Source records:
--*--

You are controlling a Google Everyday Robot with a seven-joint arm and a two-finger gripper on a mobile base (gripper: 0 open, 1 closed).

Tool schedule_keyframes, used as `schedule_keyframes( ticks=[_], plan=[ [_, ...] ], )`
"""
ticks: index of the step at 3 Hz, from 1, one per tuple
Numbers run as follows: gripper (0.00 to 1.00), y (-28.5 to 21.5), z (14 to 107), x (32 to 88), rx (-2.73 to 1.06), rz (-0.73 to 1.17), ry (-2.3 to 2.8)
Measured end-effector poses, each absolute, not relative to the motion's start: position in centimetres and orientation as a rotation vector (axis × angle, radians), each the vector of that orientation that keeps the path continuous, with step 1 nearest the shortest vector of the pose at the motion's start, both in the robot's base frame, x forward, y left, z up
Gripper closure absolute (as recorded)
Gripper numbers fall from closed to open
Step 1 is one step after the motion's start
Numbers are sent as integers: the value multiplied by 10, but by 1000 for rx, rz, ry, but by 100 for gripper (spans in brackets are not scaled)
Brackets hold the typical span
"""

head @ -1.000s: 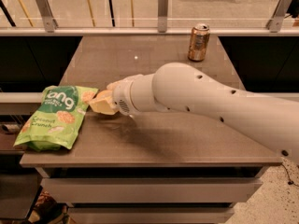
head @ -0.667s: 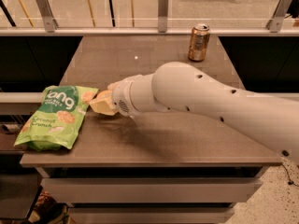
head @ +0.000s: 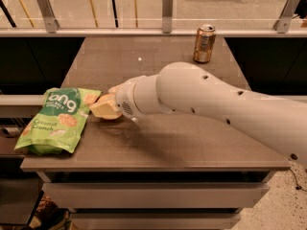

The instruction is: Move orange near green rice chip bag

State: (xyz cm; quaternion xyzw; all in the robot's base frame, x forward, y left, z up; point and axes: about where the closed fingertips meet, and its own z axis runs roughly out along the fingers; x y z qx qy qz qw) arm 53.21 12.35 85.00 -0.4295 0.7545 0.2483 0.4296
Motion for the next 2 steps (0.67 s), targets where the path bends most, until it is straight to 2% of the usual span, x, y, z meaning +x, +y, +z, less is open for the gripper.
schedule_keyframes(
  ticks=[1, 2],
  plan=[
    [14, 125, 851, 531, -1076, 618, 1880],
    [0, 126, 853, 530, -1080, 616, 1877]
  ],
)
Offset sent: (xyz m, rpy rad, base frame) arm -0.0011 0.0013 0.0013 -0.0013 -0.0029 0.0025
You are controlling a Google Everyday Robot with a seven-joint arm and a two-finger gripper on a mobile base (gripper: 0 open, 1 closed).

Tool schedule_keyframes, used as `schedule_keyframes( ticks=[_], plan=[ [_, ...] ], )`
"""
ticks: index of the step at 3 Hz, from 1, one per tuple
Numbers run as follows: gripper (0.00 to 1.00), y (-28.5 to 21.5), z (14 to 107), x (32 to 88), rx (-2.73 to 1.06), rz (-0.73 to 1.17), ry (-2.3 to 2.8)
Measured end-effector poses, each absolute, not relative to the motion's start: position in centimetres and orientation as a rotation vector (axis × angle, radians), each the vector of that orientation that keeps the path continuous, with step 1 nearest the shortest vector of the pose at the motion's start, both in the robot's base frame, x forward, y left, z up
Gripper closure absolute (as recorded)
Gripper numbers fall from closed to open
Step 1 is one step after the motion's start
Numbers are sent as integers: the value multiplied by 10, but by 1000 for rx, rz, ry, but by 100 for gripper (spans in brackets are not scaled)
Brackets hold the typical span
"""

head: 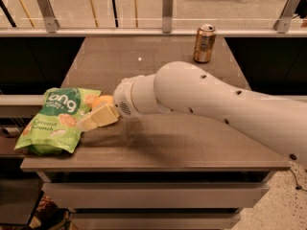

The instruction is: Move orange near green rice chip bag

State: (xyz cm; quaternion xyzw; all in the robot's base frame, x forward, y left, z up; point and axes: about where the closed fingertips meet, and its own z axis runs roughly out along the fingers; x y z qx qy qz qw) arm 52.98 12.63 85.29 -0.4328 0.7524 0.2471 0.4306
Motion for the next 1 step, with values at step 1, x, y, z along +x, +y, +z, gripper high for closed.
schedule_keyframes(
  ticks=[1],
  plan=[
    [0, 126, 853, 530, -1080, 616, 1877]
  ],
)
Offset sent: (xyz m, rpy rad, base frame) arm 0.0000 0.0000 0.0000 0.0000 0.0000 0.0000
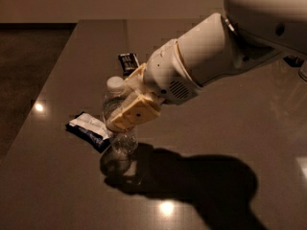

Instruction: Move water bottle near rxbar blueberry

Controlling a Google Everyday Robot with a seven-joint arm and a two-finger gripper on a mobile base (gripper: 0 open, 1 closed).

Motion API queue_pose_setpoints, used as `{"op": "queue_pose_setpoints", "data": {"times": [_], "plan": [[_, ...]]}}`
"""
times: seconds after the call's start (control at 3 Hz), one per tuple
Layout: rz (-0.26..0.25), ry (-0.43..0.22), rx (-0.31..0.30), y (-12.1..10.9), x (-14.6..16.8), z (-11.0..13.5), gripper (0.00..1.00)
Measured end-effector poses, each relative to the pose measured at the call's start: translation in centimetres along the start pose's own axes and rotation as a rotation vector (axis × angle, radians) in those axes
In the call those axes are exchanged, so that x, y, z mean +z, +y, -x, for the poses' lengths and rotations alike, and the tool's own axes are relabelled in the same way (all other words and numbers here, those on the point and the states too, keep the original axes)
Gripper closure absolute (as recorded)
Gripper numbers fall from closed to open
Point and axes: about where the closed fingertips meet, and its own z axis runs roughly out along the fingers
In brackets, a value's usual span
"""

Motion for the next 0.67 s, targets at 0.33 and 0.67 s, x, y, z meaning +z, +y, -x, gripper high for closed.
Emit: {"op": "queue_pose_setpoints", "data": {"times": [0.33, 0.67], "plan": [[-0.002, 0.001, -0.005, 0.17, -0.06, 0.22, 0.0], [-0.002, 0.001, -0.005, 0.17, -0.06, 0.22, 0.0]]}}
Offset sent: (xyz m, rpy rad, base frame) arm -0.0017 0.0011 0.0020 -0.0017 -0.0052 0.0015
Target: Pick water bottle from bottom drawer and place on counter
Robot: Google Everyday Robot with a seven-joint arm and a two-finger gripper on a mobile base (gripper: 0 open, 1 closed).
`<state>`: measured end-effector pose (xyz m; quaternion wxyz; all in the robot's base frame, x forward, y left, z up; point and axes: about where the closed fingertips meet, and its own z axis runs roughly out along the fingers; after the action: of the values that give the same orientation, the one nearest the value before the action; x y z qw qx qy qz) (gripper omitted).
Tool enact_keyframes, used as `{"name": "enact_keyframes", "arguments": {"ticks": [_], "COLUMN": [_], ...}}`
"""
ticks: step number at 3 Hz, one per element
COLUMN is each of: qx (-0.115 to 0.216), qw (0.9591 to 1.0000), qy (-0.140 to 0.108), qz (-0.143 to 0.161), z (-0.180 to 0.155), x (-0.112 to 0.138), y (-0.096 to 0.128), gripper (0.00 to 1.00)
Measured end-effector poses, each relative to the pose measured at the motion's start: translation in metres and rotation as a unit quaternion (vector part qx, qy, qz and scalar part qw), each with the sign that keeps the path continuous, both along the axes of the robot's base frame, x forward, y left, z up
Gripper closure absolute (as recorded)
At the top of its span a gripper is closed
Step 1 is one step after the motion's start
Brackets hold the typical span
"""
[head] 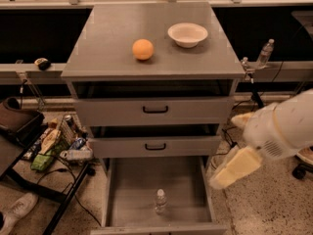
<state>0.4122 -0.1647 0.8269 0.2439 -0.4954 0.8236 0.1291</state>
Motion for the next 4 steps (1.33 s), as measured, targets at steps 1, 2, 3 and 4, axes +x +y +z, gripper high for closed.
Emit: {"name": "enact_keyframes", "arguments": {"ticks": [1, 2, 3, 4], "qx": [0.069, 0.108, 0.110, 0.139], "qw": [0.9975, 0.9935, 0.9932, 0.9898], "qy": [-0.003, -0.033, -0.034, -0.030], "qz": [-0.012, -0.012, -0.013, -0.015], "z": [-0.079, -0.097, -0.101, -0.121], "x": [0.006, 0.038, 0.040, 0.046], "y": [0.036, 0.050, 0.050, 0.054], "gripper": [0.00, 0.00, 0.00, 0.00]}}
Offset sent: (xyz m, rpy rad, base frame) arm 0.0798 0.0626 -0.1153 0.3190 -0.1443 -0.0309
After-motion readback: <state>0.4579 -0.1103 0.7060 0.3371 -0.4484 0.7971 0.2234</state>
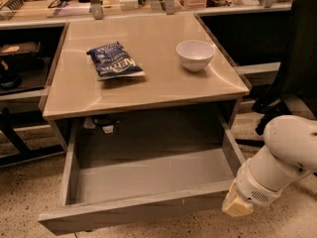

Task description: Close top drawer

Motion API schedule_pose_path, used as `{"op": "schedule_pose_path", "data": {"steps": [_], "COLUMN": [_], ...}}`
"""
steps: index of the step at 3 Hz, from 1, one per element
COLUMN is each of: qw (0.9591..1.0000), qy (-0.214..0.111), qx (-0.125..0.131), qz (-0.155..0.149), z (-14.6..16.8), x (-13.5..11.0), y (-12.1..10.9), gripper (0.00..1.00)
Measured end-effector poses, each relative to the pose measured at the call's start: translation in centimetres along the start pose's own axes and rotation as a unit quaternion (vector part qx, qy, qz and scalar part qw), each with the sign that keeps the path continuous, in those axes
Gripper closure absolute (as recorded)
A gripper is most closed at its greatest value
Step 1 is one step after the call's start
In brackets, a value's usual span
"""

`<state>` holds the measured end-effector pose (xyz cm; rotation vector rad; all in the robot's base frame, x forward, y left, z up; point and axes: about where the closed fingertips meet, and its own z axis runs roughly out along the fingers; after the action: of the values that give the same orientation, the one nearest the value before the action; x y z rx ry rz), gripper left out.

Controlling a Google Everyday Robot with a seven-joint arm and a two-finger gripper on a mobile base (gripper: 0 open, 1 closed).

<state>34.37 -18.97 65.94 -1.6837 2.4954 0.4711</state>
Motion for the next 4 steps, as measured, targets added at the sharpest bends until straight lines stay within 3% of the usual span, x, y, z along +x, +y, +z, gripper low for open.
{"op": "schedule_pose_path", "data": {"steps": [1,2,4], "qw": [0.9999,0.9999,0.9999], "qy": [0.004,0.005,0.005], "qx": [0.01,0.011,0.011], "qz": [-0.012,-0.012,-0.012], "z": [0.42,0.42,0.42], "x": [-0.98,-0.99,-0.99], "y": [-1.42,-1.43,-1.43], "gripper": [1.0,0.81,0.35]}}
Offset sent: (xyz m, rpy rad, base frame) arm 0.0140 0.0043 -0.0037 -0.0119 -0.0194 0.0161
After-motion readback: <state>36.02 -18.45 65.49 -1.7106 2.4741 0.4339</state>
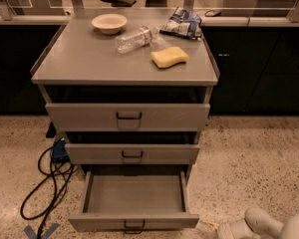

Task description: Close bottom drawer

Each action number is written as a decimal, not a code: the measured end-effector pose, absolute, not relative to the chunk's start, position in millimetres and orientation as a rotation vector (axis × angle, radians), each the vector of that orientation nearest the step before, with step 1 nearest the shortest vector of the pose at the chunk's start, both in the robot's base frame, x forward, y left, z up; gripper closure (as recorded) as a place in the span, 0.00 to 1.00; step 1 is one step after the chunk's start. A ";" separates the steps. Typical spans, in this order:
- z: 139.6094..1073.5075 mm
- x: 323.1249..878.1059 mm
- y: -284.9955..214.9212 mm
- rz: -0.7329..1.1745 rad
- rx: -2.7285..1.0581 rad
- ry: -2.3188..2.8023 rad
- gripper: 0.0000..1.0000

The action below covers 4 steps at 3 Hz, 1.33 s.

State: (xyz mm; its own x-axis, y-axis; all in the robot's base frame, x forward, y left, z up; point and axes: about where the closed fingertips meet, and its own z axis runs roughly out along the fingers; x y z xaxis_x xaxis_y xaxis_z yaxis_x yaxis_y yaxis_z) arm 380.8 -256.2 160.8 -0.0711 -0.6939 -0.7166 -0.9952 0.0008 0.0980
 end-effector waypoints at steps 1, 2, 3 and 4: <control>173.1 339.4 -290.8 0.754 -1.603 1.903 0.00; 170.7 320.2 -300.6 0.753 -1.552 1.933 0.00; 148.5 340.9 -273.5 0.885 -1.643 1.892 0.00; 130.1 365.0 -229.6 1.055 -1.828 1.805 0.00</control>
Offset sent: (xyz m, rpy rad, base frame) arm -0.0304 -0.0272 0.0107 -0.0126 -0.0208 -0.1084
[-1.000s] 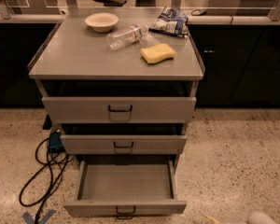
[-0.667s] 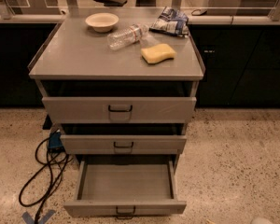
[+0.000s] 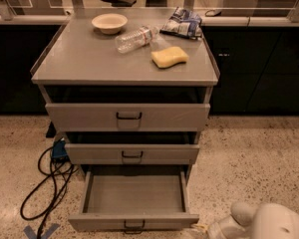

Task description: Close bottom drawer

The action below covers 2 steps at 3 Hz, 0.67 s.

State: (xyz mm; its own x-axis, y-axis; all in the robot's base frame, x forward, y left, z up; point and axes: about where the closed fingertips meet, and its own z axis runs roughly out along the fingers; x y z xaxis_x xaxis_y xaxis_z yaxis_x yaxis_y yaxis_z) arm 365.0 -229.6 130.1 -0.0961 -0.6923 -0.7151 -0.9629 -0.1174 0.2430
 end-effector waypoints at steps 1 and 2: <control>132.8 386.1 -198.9 1.088 -1.914 1.733 0.00; 132.1 384.9 -198.3 1.090 -1.913 1.734 0.00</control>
Offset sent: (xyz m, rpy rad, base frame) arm 0.0218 0.0273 0.0031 0.0099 -0.0016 0.0800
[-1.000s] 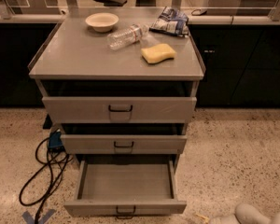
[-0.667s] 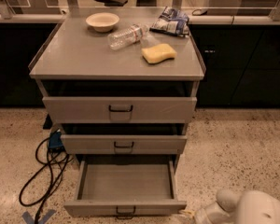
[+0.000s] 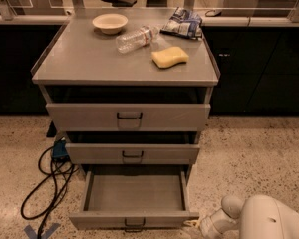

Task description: Close bottom drawer

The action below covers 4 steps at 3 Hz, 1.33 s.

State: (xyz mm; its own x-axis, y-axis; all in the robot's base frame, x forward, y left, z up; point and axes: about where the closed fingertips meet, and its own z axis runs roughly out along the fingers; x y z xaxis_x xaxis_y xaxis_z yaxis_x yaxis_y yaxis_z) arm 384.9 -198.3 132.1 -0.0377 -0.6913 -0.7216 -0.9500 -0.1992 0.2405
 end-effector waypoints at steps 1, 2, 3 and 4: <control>126.5 412.7 -194.0 1.063 -1.887 1.716 0.00; 124.1 419.5 -189.4 1.064 -1.877 1.705 0.00; 122.5 446.1 -185.5 1.051 -1.852 1.687 0.00; 118.5 473.7 -155.6 1.129 -1.784 1.635 0.00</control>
Offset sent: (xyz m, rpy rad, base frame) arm 0.1897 0.0217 -0.0185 0.1401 -0.1736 -0.1059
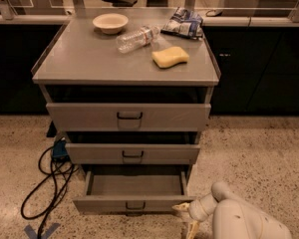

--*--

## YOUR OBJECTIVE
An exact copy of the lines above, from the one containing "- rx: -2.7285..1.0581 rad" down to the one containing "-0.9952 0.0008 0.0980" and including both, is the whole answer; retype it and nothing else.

## EXPECTED ANSWER
- rx: -2.7285..1.0581 rad
- ry: -2.3188..2.8023 rad
- gripper: 0.0000..1.0000

The action below covers 4 steps at 3 Hz, 1.33 s.

State: (xyz mm; its own x-axis, y-axis; all in the robot's base frame, x forward, y left, z up; point and axes: about where the closed fingertips meet, and its own z axis runs roughly out along the fingers; x y z xaxis_x xaxis_y xaxis_z yaxis_x yaxis_y yaxis_z) arm 380.8 -256.2 160.8 -0.0711 -0.6939 -0.7166 -0.9952 0.0008 0.0980

Here the answer is complete.